Avila-Sakar A J, Chiu W
Department of Molecular Physiology and Biophysics, W. M. Keck Center for Computational Biology, Baylor College of Medicine, Houston, Texas 77030, USA.
Biophys J. 1996 Jan;70(1):57-68. doi: 10.1016/S0006-3495(96)79597-8.

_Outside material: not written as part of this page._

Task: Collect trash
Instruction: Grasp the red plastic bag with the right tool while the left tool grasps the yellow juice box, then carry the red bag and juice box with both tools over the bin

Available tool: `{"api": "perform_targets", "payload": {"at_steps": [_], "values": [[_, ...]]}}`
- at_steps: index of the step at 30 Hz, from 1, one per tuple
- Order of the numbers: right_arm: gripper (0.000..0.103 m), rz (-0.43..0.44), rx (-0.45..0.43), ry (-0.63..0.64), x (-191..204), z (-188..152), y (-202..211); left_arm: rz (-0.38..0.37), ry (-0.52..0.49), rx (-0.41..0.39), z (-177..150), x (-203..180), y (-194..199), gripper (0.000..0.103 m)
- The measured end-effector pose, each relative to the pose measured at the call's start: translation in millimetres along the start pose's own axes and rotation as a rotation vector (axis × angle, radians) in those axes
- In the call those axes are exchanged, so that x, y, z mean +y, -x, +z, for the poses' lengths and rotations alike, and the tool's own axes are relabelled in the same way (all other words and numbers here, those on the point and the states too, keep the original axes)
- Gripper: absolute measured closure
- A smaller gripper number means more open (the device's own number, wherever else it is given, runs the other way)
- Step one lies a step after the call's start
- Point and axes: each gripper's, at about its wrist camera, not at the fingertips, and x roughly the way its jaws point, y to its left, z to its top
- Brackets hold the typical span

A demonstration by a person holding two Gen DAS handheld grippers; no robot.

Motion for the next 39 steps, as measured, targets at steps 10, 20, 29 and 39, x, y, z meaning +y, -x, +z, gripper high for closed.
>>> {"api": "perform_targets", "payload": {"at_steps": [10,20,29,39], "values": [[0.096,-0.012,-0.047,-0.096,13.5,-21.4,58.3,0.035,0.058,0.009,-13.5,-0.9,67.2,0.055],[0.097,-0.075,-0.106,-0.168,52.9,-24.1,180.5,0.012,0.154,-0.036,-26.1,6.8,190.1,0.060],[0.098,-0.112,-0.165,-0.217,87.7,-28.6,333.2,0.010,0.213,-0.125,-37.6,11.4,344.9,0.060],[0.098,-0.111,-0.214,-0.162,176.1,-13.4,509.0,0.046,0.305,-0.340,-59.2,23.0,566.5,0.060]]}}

The biotin-binding protein streptavidin was crystallized as two-dimensional periodic arrays on biotinylated phospholipid monolayers. Electron diffraction patterns and images of the arrays embedded in vitreous ice were recorded to near-atomic resolution. Amplitudes and phases of structure factors were computed and combined to produce a 3 A projection density map. The reliability of the map was verified by comparing it to the available x-ray atomic model of the molecule. Projection densities from beta-strands and some amino acid side chains were identified from the electron cryomicroscopy map. These results demonstrate the first near-atomic image of this type of protein periodic array by electron crystallography, which has a great potential to aid in the structural characterization of molecular arrays engineered on a monolayer for various basic or biotechnological applications.
生物素结合蛋白链霉抗生物素蛋白在生物素化磷脂单分子层上结晶为二维周期性阵列。记录了嵌入玻璃态冰中的阵列的电子衍射图案和图像,分辨率接近原子级。计算并组合了结构因子的振幅和相位,以生成3埃的投影密度图。通过将该图与该分子现有的X射线原子模型进行比较,验证了该图的可靠性。从电子冷冻显微镜图中识别出β-链和一些氨基酸侧链的投影密度。这些结果展示了通过电子晶体学获得的此类蛋白质周期性阵列的首张近原子图像,其在辅助表征为各种基础或生物技术应用而在单分子层上设计的分子阵列的结构方面具有巨大潜力。